*DIRECTIONS:*
Transcribe the following entries word for word. End with the line where "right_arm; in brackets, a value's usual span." appears.

Dataset entries
▶

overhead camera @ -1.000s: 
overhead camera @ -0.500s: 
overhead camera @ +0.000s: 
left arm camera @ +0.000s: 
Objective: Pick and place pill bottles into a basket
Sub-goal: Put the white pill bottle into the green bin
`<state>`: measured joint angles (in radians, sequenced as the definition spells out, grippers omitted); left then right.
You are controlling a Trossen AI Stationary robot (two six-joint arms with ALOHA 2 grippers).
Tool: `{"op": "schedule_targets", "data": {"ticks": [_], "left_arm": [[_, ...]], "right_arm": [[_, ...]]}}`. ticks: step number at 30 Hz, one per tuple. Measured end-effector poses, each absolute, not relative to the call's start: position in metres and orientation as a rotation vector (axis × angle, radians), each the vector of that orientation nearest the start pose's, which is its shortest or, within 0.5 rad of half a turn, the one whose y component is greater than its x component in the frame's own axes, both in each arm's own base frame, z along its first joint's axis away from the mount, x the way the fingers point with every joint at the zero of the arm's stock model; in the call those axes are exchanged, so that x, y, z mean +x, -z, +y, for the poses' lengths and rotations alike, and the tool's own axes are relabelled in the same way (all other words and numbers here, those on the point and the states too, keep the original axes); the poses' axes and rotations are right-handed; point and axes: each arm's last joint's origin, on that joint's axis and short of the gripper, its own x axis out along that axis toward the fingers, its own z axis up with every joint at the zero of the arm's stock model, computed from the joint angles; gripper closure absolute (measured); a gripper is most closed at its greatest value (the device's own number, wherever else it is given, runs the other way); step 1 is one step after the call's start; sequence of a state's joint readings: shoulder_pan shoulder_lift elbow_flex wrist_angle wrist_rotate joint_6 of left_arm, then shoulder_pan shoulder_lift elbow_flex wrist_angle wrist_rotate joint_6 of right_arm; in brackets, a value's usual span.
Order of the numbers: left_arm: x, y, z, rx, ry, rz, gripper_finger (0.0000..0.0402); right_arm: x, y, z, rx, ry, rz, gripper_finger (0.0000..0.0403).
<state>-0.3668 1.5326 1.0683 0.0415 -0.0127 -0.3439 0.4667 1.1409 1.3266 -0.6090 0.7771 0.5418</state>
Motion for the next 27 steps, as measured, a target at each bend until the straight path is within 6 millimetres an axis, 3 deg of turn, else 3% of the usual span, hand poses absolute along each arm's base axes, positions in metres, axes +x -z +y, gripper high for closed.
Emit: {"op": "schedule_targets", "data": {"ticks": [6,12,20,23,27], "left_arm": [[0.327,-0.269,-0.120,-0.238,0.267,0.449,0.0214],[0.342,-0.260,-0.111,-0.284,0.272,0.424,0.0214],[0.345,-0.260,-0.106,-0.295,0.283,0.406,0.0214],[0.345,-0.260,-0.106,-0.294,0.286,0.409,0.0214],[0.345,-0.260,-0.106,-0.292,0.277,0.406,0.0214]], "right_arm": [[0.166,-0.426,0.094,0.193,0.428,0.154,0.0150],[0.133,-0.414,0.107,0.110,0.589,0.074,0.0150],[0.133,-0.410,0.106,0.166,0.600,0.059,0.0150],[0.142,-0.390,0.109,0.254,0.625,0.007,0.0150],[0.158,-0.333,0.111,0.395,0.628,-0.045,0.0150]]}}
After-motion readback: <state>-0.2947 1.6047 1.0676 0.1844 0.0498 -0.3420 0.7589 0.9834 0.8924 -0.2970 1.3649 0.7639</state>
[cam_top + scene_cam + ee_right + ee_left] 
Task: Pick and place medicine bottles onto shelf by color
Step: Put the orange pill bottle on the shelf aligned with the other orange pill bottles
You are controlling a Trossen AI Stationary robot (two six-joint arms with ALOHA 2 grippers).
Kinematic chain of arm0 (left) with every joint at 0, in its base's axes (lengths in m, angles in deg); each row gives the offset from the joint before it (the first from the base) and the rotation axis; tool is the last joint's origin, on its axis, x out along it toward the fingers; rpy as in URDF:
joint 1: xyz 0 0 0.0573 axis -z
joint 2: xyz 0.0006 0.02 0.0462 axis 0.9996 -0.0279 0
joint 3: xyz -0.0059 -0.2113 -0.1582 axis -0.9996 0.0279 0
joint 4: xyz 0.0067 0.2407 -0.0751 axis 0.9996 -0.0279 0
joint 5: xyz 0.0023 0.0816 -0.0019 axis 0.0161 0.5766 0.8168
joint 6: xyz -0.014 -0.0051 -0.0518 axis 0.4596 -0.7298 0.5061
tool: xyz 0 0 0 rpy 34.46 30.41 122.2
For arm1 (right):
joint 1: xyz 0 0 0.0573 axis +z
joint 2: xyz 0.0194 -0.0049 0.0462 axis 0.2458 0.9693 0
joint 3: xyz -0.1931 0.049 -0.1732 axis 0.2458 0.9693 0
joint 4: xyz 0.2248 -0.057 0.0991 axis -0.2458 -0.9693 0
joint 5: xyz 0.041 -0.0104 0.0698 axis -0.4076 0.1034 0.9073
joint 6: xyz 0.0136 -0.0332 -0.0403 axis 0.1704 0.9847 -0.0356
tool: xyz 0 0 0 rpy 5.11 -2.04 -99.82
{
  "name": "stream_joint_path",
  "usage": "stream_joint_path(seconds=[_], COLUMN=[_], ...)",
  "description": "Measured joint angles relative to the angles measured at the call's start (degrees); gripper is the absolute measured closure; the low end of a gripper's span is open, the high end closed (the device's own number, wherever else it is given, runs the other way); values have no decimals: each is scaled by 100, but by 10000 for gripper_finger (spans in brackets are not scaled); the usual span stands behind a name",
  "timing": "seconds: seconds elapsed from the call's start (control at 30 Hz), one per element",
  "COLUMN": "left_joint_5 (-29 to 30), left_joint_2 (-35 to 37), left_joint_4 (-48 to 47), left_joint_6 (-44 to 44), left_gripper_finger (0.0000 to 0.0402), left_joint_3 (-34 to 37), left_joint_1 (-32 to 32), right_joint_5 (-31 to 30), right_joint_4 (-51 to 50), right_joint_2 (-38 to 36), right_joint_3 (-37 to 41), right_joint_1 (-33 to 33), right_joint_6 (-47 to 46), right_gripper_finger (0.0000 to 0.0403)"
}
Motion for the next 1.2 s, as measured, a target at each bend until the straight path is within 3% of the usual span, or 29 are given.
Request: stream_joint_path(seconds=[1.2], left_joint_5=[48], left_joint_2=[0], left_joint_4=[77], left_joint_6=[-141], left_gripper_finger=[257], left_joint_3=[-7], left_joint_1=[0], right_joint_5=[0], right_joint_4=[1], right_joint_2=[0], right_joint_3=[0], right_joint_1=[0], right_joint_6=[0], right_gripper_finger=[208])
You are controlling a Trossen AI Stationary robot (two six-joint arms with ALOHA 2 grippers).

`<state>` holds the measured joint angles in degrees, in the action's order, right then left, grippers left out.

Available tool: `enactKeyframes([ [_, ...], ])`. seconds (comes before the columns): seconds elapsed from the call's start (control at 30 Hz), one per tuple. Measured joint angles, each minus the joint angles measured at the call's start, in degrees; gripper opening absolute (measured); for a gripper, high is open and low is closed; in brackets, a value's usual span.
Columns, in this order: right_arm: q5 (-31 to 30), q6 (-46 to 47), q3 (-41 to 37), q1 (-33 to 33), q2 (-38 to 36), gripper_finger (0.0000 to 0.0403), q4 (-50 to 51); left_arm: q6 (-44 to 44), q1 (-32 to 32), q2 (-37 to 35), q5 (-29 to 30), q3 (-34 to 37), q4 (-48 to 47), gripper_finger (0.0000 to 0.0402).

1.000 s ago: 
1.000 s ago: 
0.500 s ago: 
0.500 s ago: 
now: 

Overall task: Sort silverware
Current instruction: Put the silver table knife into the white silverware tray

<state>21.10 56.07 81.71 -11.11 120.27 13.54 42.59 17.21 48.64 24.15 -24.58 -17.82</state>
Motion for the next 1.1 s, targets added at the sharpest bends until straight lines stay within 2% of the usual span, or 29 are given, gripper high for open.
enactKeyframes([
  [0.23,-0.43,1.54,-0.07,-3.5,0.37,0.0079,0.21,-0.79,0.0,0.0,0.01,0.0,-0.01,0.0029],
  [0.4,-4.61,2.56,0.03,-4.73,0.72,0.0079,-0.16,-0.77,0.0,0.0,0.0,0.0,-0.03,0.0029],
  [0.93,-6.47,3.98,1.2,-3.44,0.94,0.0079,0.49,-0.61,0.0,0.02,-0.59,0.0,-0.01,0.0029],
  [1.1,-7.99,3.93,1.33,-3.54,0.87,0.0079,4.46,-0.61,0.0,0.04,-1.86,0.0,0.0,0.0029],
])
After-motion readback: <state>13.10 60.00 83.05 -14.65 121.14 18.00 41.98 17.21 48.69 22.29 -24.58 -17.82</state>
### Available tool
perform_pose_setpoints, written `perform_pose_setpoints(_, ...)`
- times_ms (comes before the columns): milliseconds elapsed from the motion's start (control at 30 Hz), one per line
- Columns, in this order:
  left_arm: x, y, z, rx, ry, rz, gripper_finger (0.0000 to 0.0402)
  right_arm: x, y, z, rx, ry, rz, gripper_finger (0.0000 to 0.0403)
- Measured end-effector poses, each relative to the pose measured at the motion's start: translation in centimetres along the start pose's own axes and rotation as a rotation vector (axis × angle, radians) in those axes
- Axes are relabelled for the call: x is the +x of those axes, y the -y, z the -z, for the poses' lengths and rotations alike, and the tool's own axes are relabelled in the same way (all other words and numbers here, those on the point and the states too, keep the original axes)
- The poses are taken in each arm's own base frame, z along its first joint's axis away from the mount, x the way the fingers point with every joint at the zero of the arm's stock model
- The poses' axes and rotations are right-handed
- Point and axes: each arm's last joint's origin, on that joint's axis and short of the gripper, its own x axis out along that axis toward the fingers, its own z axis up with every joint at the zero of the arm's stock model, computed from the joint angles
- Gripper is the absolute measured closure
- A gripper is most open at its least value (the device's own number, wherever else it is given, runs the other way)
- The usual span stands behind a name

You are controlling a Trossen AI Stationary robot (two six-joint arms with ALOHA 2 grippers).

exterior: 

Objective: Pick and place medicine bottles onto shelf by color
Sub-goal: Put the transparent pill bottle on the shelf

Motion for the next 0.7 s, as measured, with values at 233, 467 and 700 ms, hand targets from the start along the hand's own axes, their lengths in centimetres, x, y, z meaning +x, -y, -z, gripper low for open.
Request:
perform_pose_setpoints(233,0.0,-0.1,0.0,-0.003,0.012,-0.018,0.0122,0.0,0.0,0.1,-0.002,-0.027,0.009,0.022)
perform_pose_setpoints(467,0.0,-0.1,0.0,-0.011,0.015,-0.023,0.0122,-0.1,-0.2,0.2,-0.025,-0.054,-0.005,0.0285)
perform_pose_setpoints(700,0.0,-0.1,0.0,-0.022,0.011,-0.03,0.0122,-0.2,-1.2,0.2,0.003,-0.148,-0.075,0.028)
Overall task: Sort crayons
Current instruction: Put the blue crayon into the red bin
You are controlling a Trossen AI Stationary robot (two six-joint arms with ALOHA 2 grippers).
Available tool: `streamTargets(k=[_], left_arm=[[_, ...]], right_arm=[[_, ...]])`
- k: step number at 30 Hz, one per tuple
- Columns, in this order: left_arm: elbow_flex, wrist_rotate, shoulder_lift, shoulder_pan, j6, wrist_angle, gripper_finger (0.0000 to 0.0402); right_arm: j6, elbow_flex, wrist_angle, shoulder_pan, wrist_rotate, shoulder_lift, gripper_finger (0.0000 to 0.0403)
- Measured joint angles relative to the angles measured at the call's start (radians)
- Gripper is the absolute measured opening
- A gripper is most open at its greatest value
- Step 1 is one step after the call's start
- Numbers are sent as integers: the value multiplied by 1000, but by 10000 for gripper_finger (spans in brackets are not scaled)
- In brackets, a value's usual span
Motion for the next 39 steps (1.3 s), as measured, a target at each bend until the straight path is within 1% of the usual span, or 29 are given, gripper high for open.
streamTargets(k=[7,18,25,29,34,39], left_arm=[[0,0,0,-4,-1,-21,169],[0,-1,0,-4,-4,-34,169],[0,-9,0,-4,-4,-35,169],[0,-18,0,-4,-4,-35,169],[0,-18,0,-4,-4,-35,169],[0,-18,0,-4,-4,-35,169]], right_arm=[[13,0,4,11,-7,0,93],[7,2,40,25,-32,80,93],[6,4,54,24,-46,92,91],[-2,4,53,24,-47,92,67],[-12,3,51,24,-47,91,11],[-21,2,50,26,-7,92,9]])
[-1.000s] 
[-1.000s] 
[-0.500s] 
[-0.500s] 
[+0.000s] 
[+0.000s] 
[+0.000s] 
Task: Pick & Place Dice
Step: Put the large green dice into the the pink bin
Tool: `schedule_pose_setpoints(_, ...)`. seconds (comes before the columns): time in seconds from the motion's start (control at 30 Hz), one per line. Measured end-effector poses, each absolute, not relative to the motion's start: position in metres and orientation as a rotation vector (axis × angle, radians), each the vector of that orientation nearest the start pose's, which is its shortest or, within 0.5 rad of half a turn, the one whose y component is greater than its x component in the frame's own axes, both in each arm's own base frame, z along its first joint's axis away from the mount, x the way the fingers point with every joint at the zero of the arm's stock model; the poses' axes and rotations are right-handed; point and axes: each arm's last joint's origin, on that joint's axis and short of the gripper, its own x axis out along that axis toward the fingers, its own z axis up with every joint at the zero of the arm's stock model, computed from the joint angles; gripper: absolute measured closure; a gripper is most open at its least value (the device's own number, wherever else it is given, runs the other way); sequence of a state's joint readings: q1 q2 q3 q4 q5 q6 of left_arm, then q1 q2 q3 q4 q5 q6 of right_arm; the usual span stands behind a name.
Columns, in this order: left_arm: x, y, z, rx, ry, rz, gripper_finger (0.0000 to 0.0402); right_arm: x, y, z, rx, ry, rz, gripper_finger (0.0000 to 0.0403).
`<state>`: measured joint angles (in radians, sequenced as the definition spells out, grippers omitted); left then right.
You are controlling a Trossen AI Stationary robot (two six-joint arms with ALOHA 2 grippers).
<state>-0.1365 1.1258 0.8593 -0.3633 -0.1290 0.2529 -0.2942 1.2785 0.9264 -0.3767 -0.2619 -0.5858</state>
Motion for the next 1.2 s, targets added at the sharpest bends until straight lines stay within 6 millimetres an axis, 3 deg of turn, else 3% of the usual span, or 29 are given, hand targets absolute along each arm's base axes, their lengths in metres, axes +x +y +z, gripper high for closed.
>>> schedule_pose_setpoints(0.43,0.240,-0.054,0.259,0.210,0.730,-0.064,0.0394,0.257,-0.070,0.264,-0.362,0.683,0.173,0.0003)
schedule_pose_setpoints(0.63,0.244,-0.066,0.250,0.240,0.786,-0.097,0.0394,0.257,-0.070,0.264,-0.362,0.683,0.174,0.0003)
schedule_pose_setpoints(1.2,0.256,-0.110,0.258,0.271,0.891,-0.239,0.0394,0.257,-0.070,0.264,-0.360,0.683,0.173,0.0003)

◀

*RESPONSE TO THIS EXERCISE:*
overhead camera @ -1.000s: 
overhead camera @ -0.500s: 
overhead camera @ +0.000s: 
left arm camera @ +0.000s: 
Objective: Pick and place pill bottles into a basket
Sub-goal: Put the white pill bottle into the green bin
`<state>`: measured joint angles (in radians, sequenced as the definition spells out, grippers omitted); left then right.
You are controlling a Trossen AI Stationary robot (two six-joint arms with ALOHA 2 grippers).
Tool: `{"op": "schedule_targets", "data": {"ticks": [_], "left_arm": [[_, ...]], "right_arm": [[_, ...]]}}`. ticks: step number at 30 Hz, one per tuple. Measured end-effector poses, each absolute, not relative to the call's start: position in metres and orientation as a rotation vector (axis × angle, radians), each the vector of that orientation nearest the start pose's, which is its shortest or, within 0.5 rad of half a turn, the one whose y component is greater than its x component in the frame's own axes, both in each arm's own base frame, z along its first joint's axis away from the mount, x the way the fingers point with every joint at the zero of the arm's stock model; in the call those axes are exchanged, so that x, y, z mean +x, -z, +y, for the poses' lengths and rotations alike, and the tool's own axes are relabelled in the same way (all other words and numbers here, those on the point and the states too, keep the original axes); the poses' axes and rotations are right-handed; point and axes: each arm's last joint's origin, on that joint's axis and short of the gripper, its own x axis out along that axis toward the fingers, its own z axis up with every joint at the zero of the arm's stock model, computed from the joint angles; gripper closure absolute (measured); a gripper is most closed at its greatest value (the device's own number, wherever else it is given, runs the other way); step 1 is one step after the call's start; sequence of a state's joint readings: shoulder_pan shoulder_lift elbow_flex wrist_angle wrist_rotate joint_6 of left_arm, then shoulder_pan shoulder_lift elbow_flex wrist_angle wrist_rotate joint_6 of right_arm; in brackets, a value's usual span.

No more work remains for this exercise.